What lines in the listing below hold the string "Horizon"? Please copy them out.

BEGIN

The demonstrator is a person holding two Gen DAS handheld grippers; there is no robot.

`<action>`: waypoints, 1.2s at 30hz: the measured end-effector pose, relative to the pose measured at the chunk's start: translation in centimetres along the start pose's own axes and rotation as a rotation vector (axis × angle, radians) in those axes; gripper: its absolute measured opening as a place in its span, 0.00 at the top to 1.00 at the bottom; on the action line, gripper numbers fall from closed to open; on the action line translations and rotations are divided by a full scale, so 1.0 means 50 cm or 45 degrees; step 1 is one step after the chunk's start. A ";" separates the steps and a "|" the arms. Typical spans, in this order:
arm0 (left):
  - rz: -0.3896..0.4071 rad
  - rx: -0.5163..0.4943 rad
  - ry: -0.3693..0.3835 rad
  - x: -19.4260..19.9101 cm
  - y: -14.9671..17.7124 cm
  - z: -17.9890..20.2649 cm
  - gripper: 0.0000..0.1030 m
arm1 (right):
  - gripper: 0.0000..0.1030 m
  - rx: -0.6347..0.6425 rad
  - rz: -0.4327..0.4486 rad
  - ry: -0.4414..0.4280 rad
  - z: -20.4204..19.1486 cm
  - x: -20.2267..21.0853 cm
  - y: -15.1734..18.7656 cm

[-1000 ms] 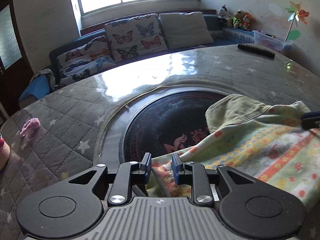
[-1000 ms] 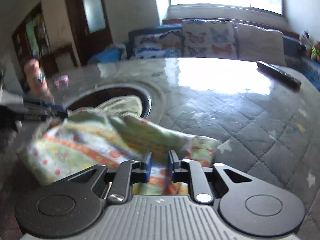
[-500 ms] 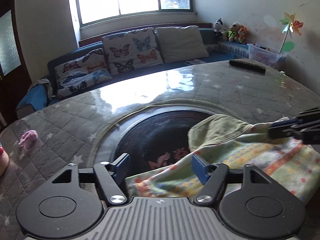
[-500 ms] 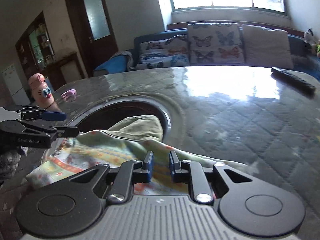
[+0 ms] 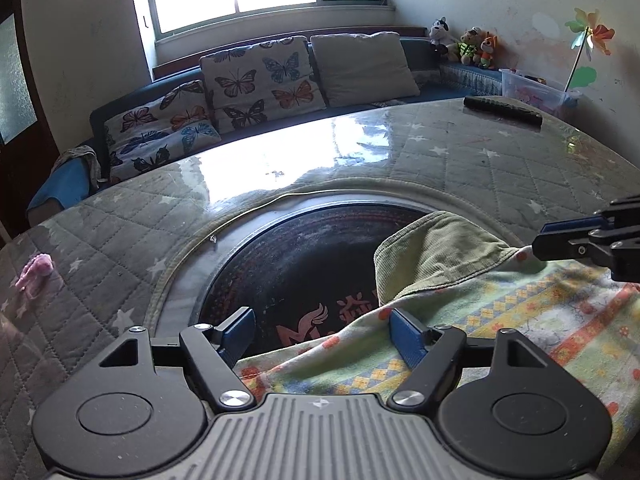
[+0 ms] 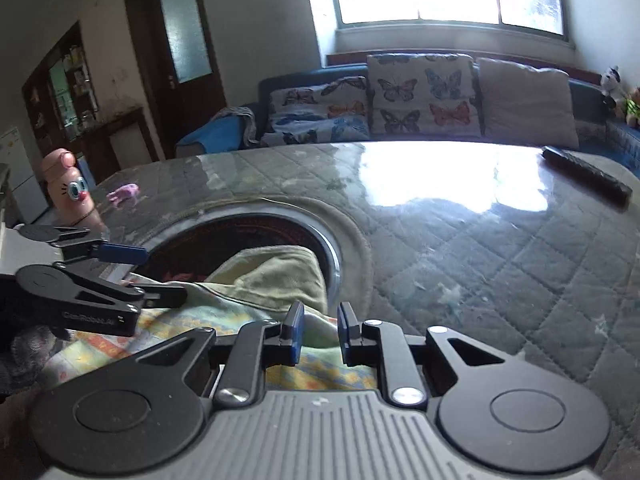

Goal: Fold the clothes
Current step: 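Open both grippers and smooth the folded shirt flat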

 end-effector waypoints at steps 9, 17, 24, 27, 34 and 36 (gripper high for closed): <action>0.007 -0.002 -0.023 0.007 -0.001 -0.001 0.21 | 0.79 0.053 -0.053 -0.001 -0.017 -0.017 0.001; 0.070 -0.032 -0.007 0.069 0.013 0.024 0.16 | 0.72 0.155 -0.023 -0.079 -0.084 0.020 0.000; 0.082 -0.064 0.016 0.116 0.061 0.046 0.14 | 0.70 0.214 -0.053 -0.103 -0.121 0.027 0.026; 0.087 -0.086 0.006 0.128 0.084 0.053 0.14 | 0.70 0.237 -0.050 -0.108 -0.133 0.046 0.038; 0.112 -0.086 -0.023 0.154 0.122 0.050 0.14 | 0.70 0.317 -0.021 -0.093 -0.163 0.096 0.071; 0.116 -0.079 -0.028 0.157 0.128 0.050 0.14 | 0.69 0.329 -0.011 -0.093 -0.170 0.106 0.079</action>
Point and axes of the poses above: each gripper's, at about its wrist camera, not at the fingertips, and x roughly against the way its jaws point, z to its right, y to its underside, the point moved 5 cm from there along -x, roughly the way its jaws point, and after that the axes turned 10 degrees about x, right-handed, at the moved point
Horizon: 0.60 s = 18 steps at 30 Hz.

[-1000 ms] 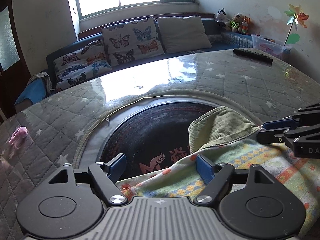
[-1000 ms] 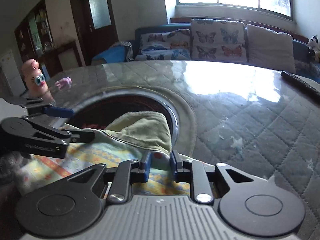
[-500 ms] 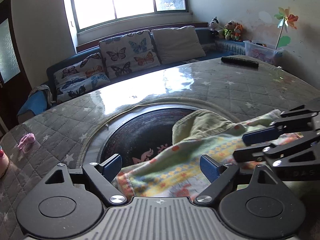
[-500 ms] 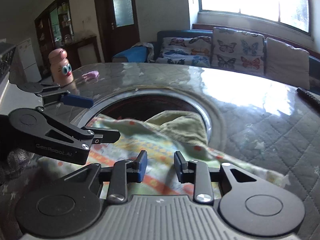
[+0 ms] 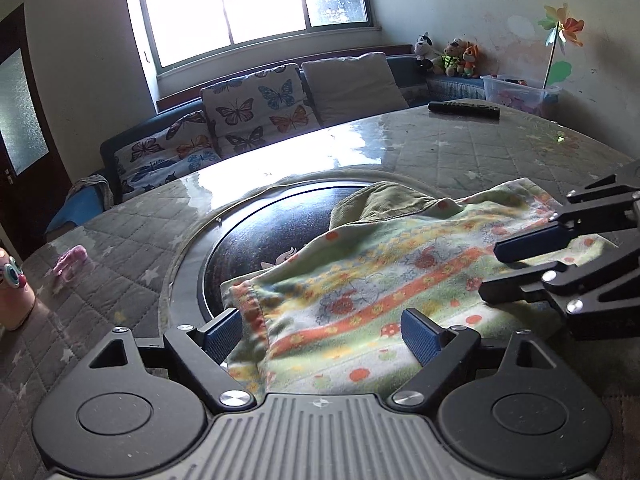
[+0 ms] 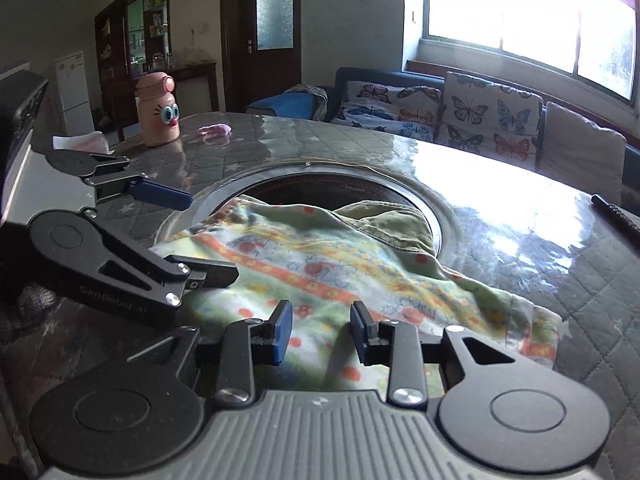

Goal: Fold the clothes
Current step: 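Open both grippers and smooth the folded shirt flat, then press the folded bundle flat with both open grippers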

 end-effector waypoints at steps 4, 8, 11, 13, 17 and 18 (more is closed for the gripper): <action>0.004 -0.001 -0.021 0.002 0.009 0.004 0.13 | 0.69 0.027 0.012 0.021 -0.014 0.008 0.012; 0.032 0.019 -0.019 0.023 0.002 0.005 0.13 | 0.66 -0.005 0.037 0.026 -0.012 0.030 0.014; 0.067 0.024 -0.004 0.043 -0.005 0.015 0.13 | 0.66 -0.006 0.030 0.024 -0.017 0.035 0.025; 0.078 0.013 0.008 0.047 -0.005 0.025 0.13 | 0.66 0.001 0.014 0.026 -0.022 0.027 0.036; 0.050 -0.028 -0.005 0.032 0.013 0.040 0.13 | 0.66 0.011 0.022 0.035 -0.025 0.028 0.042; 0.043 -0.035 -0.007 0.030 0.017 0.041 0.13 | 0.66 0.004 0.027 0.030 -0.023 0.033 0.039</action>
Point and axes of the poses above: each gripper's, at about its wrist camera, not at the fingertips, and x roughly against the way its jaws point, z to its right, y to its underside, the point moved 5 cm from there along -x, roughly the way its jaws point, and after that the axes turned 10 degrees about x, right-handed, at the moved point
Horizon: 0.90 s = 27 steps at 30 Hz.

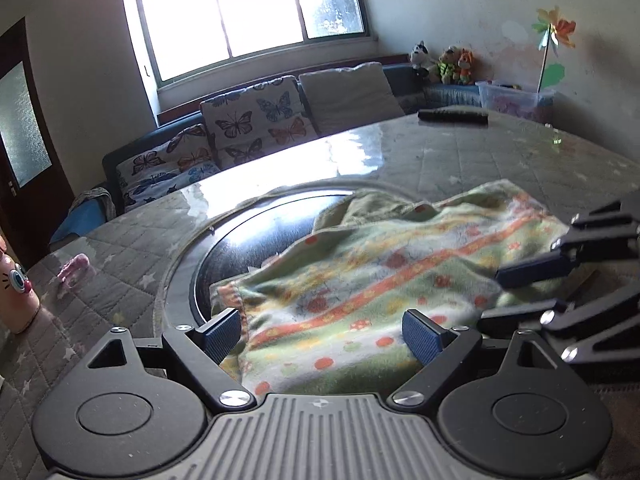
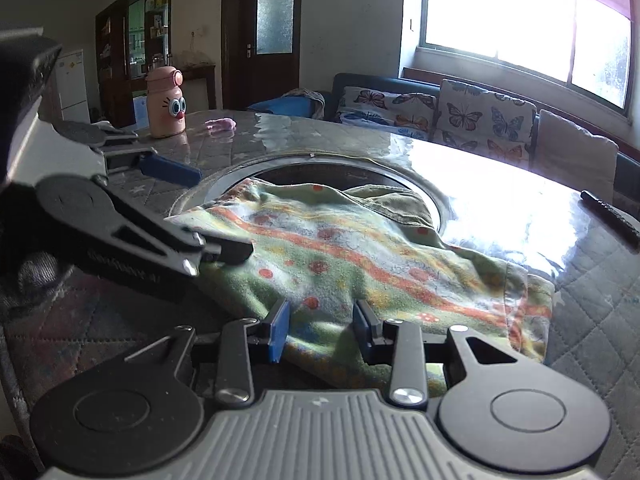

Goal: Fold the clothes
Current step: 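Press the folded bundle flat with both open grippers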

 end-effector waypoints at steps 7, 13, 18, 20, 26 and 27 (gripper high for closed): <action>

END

▸ **RESPONSE FOR THIS EXERCISE**
Horizon: 0.60 s = 18 steps at 30 Hz.
Horizon: 0.90 s = 27 steps at 30 Hz.

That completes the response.